━━━━━ DATA RECORDS

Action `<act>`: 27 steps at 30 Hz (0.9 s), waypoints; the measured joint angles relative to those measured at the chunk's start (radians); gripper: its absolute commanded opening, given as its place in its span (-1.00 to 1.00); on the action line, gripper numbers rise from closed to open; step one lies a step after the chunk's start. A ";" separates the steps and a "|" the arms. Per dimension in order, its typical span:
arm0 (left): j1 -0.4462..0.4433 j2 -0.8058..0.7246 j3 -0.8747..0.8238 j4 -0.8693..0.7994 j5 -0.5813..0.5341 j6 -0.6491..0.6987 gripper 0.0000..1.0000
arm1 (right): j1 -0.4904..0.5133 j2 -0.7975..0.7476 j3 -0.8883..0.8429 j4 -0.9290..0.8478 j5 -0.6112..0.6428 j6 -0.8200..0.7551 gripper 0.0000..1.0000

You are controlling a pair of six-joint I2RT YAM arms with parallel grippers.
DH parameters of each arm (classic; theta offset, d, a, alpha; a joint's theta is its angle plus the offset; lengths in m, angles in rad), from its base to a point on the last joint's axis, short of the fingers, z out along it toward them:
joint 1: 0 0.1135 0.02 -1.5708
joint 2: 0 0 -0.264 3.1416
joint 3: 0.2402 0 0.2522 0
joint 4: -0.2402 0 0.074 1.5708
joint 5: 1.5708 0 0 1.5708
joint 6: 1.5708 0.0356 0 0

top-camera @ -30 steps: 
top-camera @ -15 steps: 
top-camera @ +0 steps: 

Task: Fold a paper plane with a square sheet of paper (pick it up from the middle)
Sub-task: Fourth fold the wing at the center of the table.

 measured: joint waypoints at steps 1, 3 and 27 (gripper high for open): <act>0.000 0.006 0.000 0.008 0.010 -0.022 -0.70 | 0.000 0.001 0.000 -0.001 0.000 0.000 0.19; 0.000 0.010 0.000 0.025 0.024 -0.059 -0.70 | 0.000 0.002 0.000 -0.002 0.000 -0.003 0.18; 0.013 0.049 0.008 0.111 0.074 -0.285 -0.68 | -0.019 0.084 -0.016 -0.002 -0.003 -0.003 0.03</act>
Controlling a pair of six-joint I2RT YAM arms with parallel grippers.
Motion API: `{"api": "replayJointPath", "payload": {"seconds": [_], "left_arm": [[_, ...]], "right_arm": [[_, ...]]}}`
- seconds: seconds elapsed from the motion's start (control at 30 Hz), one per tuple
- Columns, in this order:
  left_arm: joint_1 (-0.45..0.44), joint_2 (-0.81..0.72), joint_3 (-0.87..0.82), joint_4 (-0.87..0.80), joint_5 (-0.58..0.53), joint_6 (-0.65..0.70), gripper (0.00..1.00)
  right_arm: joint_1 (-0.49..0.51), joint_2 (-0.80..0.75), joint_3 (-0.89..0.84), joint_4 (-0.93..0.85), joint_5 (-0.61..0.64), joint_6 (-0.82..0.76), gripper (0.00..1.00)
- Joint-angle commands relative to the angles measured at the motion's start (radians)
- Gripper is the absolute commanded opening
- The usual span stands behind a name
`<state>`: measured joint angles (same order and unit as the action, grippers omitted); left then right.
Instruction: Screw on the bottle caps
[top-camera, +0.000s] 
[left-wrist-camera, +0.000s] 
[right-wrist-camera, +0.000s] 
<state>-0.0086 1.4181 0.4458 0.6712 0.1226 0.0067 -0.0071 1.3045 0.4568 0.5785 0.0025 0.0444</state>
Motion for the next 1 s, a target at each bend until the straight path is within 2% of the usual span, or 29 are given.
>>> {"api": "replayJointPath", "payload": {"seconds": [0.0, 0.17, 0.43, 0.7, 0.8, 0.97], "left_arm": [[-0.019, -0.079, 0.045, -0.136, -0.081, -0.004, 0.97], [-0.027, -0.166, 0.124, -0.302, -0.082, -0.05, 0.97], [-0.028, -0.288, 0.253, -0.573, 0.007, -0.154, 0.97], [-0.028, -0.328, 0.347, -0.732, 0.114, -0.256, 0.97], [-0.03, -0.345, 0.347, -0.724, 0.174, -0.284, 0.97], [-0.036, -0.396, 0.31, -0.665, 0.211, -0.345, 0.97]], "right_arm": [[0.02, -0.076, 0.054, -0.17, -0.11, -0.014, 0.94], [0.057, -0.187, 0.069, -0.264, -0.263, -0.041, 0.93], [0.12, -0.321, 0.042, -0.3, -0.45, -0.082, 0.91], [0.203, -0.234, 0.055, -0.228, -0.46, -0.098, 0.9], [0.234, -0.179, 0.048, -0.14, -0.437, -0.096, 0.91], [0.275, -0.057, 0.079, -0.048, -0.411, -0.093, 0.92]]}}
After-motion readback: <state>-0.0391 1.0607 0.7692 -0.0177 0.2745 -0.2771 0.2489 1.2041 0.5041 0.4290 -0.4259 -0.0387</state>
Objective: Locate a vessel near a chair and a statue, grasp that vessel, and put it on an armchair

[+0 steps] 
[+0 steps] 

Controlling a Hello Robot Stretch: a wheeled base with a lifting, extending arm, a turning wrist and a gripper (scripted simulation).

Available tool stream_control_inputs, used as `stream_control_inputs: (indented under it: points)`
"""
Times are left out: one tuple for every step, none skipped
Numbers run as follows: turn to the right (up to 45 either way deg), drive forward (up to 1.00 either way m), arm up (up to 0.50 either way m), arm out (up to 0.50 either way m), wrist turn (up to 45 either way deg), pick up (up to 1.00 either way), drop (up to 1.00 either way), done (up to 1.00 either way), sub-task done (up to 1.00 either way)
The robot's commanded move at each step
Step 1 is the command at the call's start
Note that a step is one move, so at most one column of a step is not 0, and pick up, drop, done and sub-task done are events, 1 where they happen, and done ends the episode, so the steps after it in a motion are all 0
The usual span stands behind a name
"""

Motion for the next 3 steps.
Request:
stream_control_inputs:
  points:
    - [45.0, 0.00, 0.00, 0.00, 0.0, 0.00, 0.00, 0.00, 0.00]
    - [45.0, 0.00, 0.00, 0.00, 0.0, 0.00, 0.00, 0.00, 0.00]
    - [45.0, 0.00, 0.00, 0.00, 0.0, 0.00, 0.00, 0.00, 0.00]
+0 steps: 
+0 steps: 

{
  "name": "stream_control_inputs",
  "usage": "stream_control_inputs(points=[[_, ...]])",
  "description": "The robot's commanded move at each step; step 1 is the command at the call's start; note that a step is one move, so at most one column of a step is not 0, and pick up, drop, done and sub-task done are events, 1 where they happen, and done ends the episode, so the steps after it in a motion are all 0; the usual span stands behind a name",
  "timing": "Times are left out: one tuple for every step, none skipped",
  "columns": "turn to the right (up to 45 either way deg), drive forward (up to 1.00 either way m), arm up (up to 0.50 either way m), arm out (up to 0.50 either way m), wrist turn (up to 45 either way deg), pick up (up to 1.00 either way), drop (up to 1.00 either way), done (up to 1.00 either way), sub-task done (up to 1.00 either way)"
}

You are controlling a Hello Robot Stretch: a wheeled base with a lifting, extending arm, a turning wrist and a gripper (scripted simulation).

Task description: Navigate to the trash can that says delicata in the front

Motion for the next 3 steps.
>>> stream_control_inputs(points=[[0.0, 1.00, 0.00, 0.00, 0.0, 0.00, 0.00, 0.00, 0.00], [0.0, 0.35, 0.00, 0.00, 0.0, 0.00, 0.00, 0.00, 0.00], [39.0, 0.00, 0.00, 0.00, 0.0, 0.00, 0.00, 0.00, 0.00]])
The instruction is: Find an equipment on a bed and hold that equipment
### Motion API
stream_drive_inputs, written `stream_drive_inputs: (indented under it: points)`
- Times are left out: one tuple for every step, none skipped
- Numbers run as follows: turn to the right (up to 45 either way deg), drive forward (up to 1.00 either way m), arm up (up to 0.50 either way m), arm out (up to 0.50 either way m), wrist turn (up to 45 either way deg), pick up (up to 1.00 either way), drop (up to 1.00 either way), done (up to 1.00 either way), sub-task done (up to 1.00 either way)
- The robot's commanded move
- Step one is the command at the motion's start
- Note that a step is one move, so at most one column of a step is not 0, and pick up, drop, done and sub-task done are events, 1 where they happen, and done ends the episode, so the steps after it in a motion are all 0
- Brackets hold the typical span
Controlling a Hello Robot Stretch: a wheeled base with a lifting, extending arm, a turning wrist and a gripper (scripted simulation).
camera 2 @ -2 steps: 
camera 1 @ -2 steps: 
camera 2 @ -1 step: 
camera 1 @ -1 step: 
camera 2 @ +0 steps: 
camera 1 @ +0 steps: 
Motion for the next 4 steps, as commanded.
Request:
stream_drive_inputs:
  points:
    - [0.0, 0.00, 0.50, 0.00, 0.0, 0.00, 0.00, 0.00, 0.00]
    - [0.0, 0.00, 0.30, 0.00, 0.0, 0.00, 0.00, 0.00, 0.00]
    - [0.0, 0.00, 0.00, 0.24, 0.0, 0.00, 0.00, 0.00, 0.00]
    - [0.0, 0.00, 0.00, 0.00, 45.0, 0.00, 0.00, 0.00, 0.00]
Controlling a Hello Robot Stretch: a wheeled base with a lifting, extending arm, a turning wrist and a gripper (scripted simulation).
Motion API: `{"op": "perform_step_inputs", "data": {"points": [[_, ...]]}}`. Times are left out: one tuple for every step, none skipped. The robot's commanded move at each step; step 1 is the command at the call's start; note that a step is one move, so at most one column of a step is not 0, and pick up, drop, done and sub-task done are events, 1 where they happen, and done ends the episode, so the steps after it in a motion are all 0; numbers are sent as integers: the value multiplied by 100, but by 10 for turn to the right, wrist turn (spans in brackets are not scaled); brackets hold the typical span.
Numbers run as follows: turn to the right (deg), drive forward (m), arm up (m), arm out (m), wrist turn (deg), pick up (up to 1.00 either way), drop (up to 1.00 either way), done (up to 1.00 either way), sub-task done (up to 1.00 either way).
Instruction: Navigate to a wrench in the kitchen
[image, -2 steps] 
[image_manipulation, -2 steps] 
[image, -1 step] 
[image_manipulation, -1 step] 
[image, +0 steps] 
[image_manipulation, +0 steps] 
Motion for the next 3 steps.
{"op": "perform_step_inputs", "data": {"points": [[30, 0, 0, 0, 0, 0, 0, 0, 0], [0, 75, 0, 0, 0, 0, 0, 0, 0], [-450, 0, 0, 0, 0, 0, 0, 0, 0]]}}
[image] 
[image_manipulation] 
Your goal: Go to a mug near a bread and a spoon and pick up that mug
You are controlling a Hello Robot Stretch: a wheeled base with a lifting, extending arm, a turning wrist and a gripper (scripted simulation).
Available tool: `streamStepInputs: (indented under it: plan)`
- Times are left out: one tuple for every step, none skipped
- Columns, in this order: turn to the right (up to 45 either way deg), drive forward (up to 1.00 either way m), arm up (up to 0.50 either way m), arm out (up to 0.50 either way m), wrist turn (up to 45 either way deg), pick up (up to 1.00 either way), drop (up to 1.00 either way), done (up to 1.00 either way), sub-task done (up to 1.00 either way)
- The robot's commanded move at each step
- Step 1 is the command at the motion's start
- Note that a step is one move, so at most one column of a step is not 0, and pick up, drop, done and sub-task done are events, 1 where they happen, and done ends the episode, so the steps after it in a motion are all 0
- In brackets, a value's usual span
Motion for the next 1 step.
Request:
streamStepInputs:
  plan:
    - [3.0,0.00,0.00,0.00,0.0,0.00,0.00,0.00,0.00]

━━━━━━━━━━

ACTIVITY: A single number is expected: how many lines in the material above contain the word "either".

TASK ANSWER: 5